Table of Contents

IDM: Technical Overview & Internals

About IDM

The Ispirer Data Migration (IDM) tool is a dedicated solution designed for seamless, efficient, high-speed data migration from Oracle RDBMS (version 11 and above) to PostgreSQL RDBMS (version 14 and above), including all PostgreSQL-compatible forks and managed cloud services. It emphasizes high-speed data transfer while minimizing business downtime through an iterative, controlled migration approach. This controlled approach ensures data consistency between the source and target systems even as ongoing changes (inserts, updates, deletes) continue on the Oracle side during the primary data load.

The solution runs entirely on the PostgreSQL side using Foreign Data Wrappers (FDW). Nothing is installed on the Oracle source server or modified within it, and interaction with the source occurs exclusively in read-only mode. It supports true parallel processing and achieves a typical throughput of 250+ GB per hour per stream (actual performance depends on hardware, network bandwidth, data types, and table structure). The intuitive GUI allows users to manage projects, configure connections, select tables, monitor progress, and control the entire process without requiring deep SQL expertise, while all heavy lifting happens in the background via scheduled jobs that continue running after the GUI is closed.

Architecture and How IDM Works Under the Hood

IDM is built entirely on a set of PostgreSQL extensions and operates completely inside the target database. All data transfer happens through Foreign Data Wrappers: the target PostgreSQL server pulls data directly from Oracle over the network (direct TCP connectivity and proper TNS resolution from the PostgreSQL host are required). There are no intermediate files, no agents on Oracle, and no need for Archive/Redo logs or CDC.

The migration itself is strictly iterative.

At the start of each iteration, IDM captures the current Oracle System Change Number (SCN), a specific point in the database timeline. Then, IDM migrates or updates all rows existing at that exact SCN. Any changes occurring on Oracle during the iteration are automatically caught and applied in the next iteration.

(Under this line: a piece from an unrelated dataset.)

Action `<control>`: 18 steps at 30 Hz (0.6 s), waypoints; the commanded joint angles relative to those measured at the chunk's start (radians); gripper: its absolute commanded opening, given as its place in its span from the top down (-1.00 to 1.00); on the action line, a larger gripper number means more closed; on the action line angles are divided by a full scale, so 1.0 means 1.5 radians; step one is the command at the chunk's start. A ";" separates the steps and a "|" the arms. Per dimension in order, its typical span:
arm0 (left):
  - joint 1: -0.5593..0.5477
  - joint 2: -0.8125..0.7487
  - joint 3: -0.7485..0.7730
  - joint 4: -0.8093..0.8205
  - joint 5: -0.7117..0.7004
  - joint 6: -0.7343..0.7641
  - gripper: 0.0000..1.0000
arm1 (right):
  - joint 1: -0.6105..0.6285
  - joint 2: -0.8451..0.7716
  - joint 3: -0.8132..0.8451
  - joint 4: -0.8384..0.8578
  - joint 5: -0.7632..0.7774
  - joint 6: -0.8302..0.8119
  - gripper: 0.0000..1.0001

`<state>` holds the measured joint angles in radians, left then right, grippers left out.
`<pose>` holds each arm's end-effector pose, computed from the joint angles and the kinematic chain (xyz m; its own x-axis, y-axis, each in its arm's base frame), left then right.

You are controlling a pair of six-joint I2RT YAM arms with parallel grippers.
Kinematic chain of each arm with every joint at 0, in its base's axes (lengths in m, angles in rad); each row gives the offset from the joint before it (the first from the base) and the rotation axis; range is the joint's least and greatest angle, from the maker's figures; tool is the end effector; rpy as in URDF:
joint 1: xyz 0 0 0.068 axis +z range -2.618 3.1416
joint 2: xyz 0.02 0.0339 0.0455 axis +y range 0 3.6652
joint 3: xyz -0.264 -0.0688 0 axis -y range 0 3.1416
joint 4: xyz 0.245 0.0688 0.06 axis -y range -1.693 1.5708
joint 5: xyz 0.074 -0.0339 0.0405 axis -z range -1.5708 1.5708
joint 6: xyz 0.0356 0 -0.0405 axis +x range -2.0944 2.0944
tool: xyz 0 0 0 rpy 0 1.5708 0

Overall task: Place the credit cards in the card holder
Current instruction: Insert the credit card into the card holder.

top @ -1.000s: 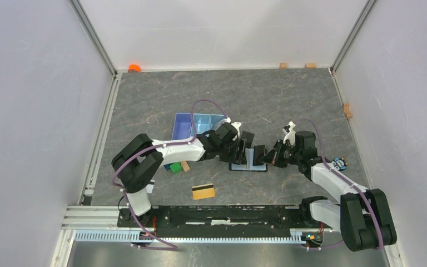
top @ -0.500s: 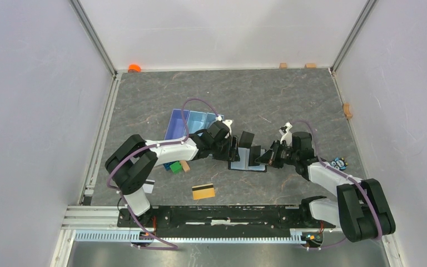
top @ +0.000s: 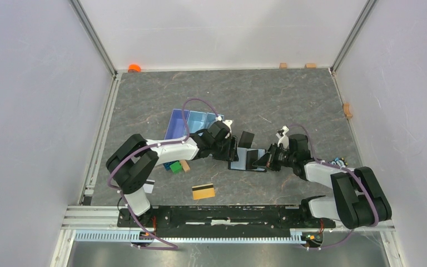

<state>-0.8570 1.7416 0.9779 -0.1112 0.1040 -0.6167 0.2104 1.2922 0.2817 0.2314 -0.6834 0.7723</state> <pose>0.2286 -0.2696 0.1636 -0.8699 0.1258 -0.4769 0.3583 0.8257 -0.4358 0.1916 0.0639 0.1203 -0.9118 0.3586 -0.2001 0.0487 0.5784 0.8143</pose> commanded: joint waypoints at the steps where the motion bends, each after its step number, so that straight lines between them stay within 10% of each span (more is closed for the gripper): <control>1: 0.008 0.026 0.015 -0.027 -0.029 0.028 -0.18 | 0.006 0.026 0.002 0.058 -0.021 0.016 1.00; 18: 0.007 0.052 0.031 -0.056 -0.048 0.053 0.09 | 0.007 0.101 0.015 0.105 0.006 0.015 1.00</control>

Over time, iterations become progressively shorter until replication lag reaches near-zero. When the source becomes stable (or a Soft Stop is issued), the final iteration brings the target to a fully consistent state with zero lag.

This architecture enables true zero-downtime cutover: the source application is paused only for seconds at the very end, constraints/indexes/triggers are added, and traffic is switched to PostgreSQL.

The list of databases that can act as source and target for your data migration using the Ispirer Data Migration (IDM) solution is presented in the table below.

Supported Source and Target Databases

Source Database Target Database
Oracle RDBMS (version 11 and above) PostgreSQL RDBMS (version 14 and above)
The target PostgreSQL supports all major compatible forks and distributions, including Aurora PostgreSQL, RDS for PostgreSQL, and other managed cloud services, as long as the necessary extensions (such as `oracle_fdw`, `pg_cron`, `plv8`, etc.) can be installed.

Setting Up the Source (Oracle)

The Oracle source requires only a dedicated read-only user with specific privileges. The database must be reachable over the network from the PostgreSQL host (firewalls, TNS listener, and service name resolution must be properly configured). No software is installed on Oracle, and no triggers or additional objects are created.

Execute the following script as an Oracle administrator (SYS or DBA role) to create the user (example name: ORACLE_USER) and grant privileges:

GRANT CREATE SESSION, CONNECT TO ORACLE_USER;
GRANT SELECT, FLASHBACK ON <schema>.<table> TO ORACLE_USER;
GRANT SELECT, FLASHBACK ON ALL_TAB_COLUMNS, all_objects, dba_tables,
dba_extents, dba_segments, dba_indexes, dba_lobs,
  V_$DATABASE TO ORACLE_USER;

To skip unmodified tables quickly and conserve resources, grant additional privileges. IDM solution does not use `ANALYZE` privilege to recalculate table statistics or perform other heavy operations, instead, it is used only to flush already collected statistics.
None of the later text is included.